Throughout there is a sense of awe, the soundscape is growing from small to large. Flashes of a powerful figure appear on the screen, and we move to a tunnel and the sea as it fades in and out of view. . You feel water Aeourth brings out a fiddle bow and bows on a guitar. Later he plucks what looks like a dulcimer, and as the electronic soundscape seems full of bells, we see reeds and the sound becomes all so oppressive. It comes full circle and feels small, microsopic but the visuals and sound combine and it sounds like tiny invisible robots swinging limbs, maybe nanobots; the piece hints at something dark to come later in human society (maybe).

A good introduction to the rest of the evening. Whilst we are sure no harm came to the violin bow or guitar strings, the sound it produced was rather hair-raising (to a fiddle player myself) and traumatic in all the best ways.

Carusias Arise!

Next up was Carusias Arise! Starting in a dark wood, you see a silhoutte of a Male figure, and the set takes off from there. The artist has a number of switches and buttons, and as the sounds emerge he chants over the top, we are not sure for certain but it seems at one point there is reference to a cradle, (we might have misheard this). Like a trance, the visuals back up the looping performance, severe splashes and dashes of colour combine and explode to form an eye that watches, and the lines spiral around and around in an electronic terror.
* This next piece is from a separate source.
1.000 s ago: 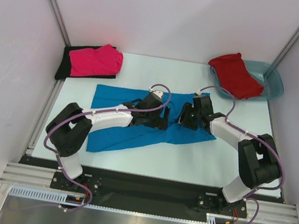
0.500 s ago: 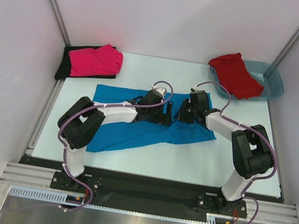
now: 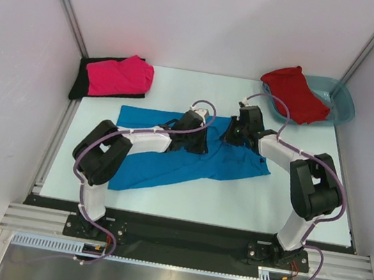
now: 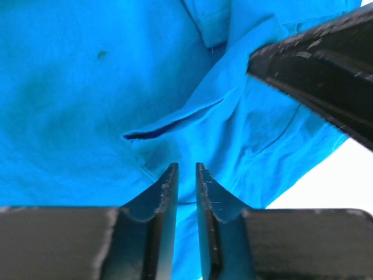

The performance hints at the horror at the fringes of knowledge and experience while sometimes showing glimmers of hopefulness. The artist chants over the top reaching inward, like a commanding inner voice or conscience. The whole sessions ends with an anxiety, a feeling of dread even, but all-in-all this slightly trippy experience has been a good one.

Burd Ellen

The last segment of the night is Burd Ellen, the acclaimed electro-folk duo of Debbie Armour and Gayle Brogan. There is much anticipation, and we have been keen to see them for a while. We were treated to their project of “Neither Witch Nor Will Warlock” a commissioned piece for the WITCH // HAG Festival (how good does that sound?).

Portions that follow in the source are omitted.